El mensaje de la ministra de Universidades a los casi 1,8 millones de universitarios que en el último año se matricularon en España es que sus estudios no valen gran cosa, porque «un título académico no hace a un político» y además hay una excesiva «titulitis» y ellos (los socialistas) «no piden títulos, sino hojas de servicios».  

Queridos jóvenes, vino a decir, si queréis medrar y tener buenos empleos y mejores sueldos, olvidaros del sacrificio y de los títulos universitarios. Haced como José María Ángel Batalla, (el dimitido comisionado para la dana acusado de falsificar un título) y matricularos en el PSOE, que es el partido que más se parece a España. Ese es el camino: obedeced, ser leales y el partido os lo recompensará. Fijaros, que yo a pesar de las cosas que digo he llegado a ministra y que José María, que no pasó del bachillerato, es «una institución» en el PSOE valenciano, que incluso llegó a presidir. 

Todo esto nos conduce algo mucho más grave, a la normalización y a la legitimación oficial del derecho a mentir. Esa ha sido la gran aportación doctrinal del sanchismo a la práctica y a la ciencia política en los últimos años. De ahí cuelga toda la acción gubernamental: los pequeños embustes y los grandes engaños; las mentiras menores como las de fabricarse un máster y esas otras que horadan los cimientos del Estado de derecho y que amenazan con arruinar el régimen constitucional. 

«Las cosas ya no son buenas o malas por su propia naturaleza, sino que dependen de los intereses estratégicos y familiares del líder»

El derecho a mentir es algo más que la despenalización política de la mentira. Es la canonización del embuste y su conversión en un patrón de conducta legítimo para gobernar, al tiempo que ennoblece y loa las malas artes del embustero, atribuyéndole estatus de hombre de Estado. Pero lo más grave es que consagra el relativismo moral. Las cosas pierden su esencia. Ya no son buenas o malas por su propia naturaleza, sino que dependen de los intereses estratégicos e incluso familiares del líder. Su supervivencia política y la continuidad de su Gobierno son lo único importante y a ese fin se supedita todo.

Pero, además, el derecho a mentir exonera a sus responsables de rendir cuentas.

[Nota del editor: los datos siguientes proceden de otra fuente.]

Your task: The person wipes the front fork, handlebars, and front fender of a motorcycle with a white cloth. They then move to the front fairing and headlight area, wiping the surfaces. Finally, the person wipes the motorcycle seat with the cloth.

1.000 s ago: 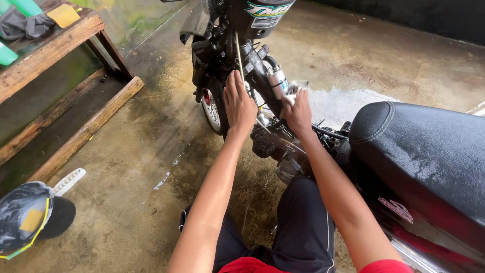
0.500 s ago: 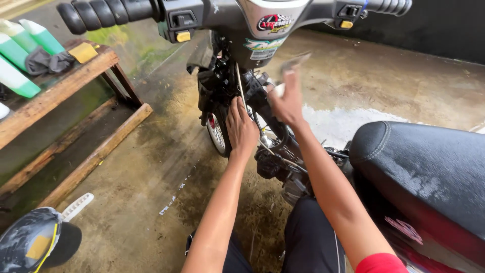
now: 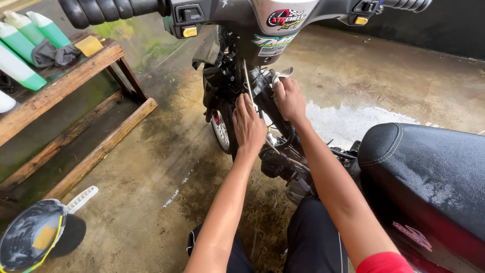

Se colocan por encima de todos los controles democráticos.  Por eso están obsesionados con atacar al periodismo, mientras conceden barra libre a la manipulación de encuestas, a la adulteración de estadísticas o al uso partidista de todo tipo de información de los institutos oficiales. También es un magnífico instrumento para el revisionismo histórico y convertir a las víctimas en peligrosos fascistas y a sus verdugos en demócratas comprometidos.

Se acuerdan de aquello de Cicerón: «¿Hasta cuándo, Catilinia abusarás de nuestra paciencia? ¿Hasta cuándo ese furor tuyo seguirá burlándose de nosotros?». No se puede engañar a todo el mundo todo el tiempo. El derecho a mentir también tiene caducidad. El problema es el rastro de anemia, de tierra quemada que dejará y que es el mejor caldo de cultivo para que siga multiplicándose la peste de la antipolítica.